For each grantee, we also calculated the percentage of its aggregate spending in the PHPDF compared to:
- Its total allocation for the applicable program (ERA1 or 2)
- The amount reported in Treasury’s publicly released aggregate summary reporting, which was itself compiled from aggregate reporting submitted by grantees to Treasury
- The amounts in the above bullet, but calculated at the state level (i.e., PHPDF spending added together for all grantees in a state, divided by aggregate reporting together for all grantees in a state)
Step 6: Thresholding
In this step, we specified acceptable data quality thresholds for all grantees.
First, for each PHPDF, we calculated whether each grantee met the following thresholds:
- Variable quality: At least 79% of records had acceptable data across all variables needed for the applicable aggregation type (see Step 5 above for details on the tests)
- Spending completeness: The aggregate sum of the grantee’s payments (excluding negative payments) were:
- Between 80% and 110% of its allocation (ERA1) or 50% and 110% of its allocation (ERA2); or
- If between 50% and 80% of its allocation (ERA1) or 25% and 50% of its allocation (ERA2), the reported spending was within 20% of the aggregate spending as reported to Treasury, either individually or for all grantees in the state together; or
- Confirmed by Treasury to be an accurate reflection of low spending by the grantee
Second, we picked an ERA2 PHPDF source for each grantee, taking the most recent PHPDF for which a grantee passed (if any quarters passed) or the most recent PHPDF we had data for the grantee (if all quarters failed).
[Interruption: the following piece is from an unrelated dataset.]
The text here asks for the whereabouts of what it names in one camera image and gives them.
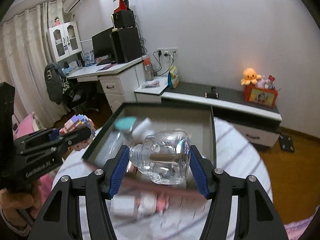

Third, for any grantees which participated in either program (n = 405), we joined the diagnostic data for ERA1 and ERA2 to derive overall threshold checks. A grantee passed if it:
- Submitted data for all programs it participated in
- Passed the variable quality threshold for all programs it participated in
- Passed the spending completeness threshold for all programs it participated in
Fourth, we applied a geographic threshold: if an otherwise passing grantee significantly overlapped in the area of its jurisdiction with a failing grantee, then it failed this threshold. This was done because, in geographic areas served by multiple grantees, missing or bad-quality data from one grantee may have impacted a significant percentage of ERA activity in that geographic area overall.
We defined ‘significantly overlap’ as: more than 20% of the population of the geographic area served by the passing grantee being located in the overlap(s) with the geographic area(s) served by non-passing grantee(s). This was always taken to be the case for county and city grantees vis-à-vis their state grantees.
Flowcharts illustrating these thresholding steps and the number of grantees dropped at each juncture are available below.
Step 7: Pre-aggregation
In this step, we prepared the final data to be aggregated.
First, we bound the ERA1 data together with the ERA2 data. We selected the vintage of the ERA2 data by each grantee, as specified in Step 6.
Second, we identified geographic counties with coverage issues due to incomplete grantee coverage. For example, if the Cook County, IL, grantee failed, any payments that the State of Illinois grantee made in Cook County should also drop. Note that this screening of counties at the geographic level was in addition to the screening of counties/cities at the grantee level in Step 6.
Third, we filtered the joined data to only include the records to be included in the final aggregation. Namely, we only kept records where:
- The grantee passed all Step 6 thresholds
- The record was assigned to a county
- The county did not fall out due to the geographic screening described above
- The record passed all variable-level checks necessary for the applicable aggregation type
Fourth, we constructed unique address IDs. To do this, we first extracted unit number information from the following fields, in order of availability:
- Geocoded address unit number
- Address line 2/3
- Address line 1
We then assigned a unique ID to each unique concatenated value of:
- Geocoded address
- If geocoded address was missing, we used the original address if available
- If there was no address at all, we used the record’s row number
- Unit number
- Geocoded ZIP code
- Geocoded state
Step 8: Aggregation
In this step, we performed the final aggregation.
Taking the data output from the previous step, we grouped the data by variables identifying each cell in the final output (e.g., county GEOID and payment month for the county + month aggregation), then calculated two quantities for each cell:
- The sum of payment amounts
- The number of unique assisted addresses
We then suppressed cell values where the number of unique assisted addresses is less than 11, and the corresponding payment amount sum. The suppressed values are encoded with the value -99999
.